BALTIMORE The seizing of 130 guns overnight on New Year's Eve is a clear indication that Baltimore has too many firearms on the streets and too many in the hands of convicted felons, Police Commissioner Edward Norris said yesterday.
Police arrested 100 persons they said were firing guns at midnight to celebrate the New Year. Officials tracking the criminal records of those arrested found that many violated their probation by having the guns, Commissioner Norris said.
Others are felons, who by law are not allowed to own firearms.
All three of the men shot by police Monday night had criminal backgrounds one with arrests dating back to 1983, Commissioner Norris said.

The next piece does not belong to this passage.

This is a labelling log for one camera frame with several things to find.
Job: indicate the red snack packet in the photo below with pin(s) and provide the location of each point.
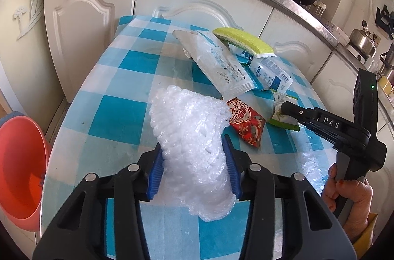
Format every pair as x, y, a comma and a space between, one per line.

Police said the men fired guns around midnight and didn't drop them when they were approached by plain-clothed officers who identified themselves as police.

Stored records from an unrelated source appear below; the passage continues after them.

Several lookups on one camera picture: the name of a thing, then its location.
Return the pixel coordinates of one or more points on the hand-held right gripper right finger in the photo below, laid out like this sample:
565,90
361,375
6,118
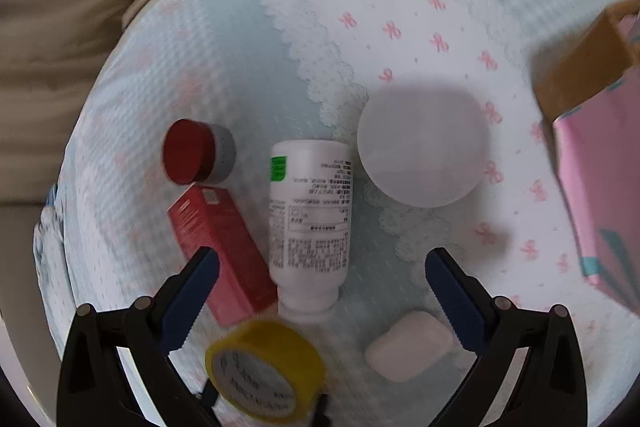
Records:
457,297

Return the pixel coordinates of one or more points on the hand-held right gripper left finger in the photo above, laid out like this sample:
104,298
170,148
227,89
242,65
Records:
189,297

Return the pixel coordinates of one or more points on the red carton box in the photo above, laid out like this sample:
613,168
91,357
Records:
220,252

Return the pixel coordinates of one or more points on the white earbuds case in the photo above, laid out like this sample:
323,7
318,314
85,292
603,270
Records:
407,347

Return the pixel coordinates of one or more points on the yellow tape roll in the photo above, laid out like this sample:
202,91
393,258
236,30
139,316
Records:
265,369

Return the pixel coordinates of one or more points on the white plastic bottle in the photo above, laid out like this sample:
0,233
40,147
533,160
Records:
309,222

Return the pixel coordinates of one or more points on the red lidded cosmetic jar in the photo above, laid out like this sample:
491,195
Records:
192,152

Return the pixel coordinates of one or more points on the translucent round lid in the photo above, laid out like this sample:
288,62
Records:
422,147

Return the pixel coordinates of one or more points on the pink paper bag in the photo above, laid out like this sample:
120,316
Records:
595,147

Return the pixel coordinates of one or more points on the bow print blanket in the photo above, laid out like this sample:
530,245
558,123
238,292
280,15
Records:
380,57

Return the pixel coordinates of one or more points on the beige pillow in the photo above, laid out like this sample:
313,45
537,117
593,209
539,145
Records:
70,37

Department spokesmen identified the men as Kevin Andre Jarrell, 37; James Thomas Andrews, 20; and Rufus Edward Gholson III, 31. All three are recovering from their injuries.
One of those arrested was Antonio Ross, who was wanted in connection with another shooting, said Col. Robert Stanton, chief of detectives.
"We got a couple of John Q. Citizen types just shooting off and celebrating, but to a large extent the rest shouldn't have been in possession of firearms to begin with," Col. Stanton said.
The guns seized included rifles, sawed-off shotguns, a machine gun, .45- and .38-calibers, 9 mm handguns and semiautomatics, police said.
Police will use ballistics tests to determine if any are connected to unsolved crimes, said Bill Withers, firearms supervisor.
They also will test the guns to see if any match the .45-caliber bullet that hit a 19-year-old woman in the forehead. Ferra Diggs was standing at the Inner Harbor during the fireworks display when she was struck by the falling bullet.
Police said they still don't know from which direction the shot came. It could have been fired from as far as a mile away, Mr. Withers said.
Commissioner Norris called New Year's Eve a "snapshot" of what Baltimore officers face every day in the city.
"We have a whole lot of people walking around who should be serving time," he said.
Getting those offenders in jail and keeping them there will be the key to cutting the number of homicides this year, Commissioner Norris said. Baltimore closed the year with 259 killings, just two fewer than 2000.
Mayor Martin O'Malley has set a goal of reducing the number to 175 this year.
"These people don't just commit one or two burglaries and then go and get a square job," Commissioner Norris said. "They keep committing them and committing them until they get put away."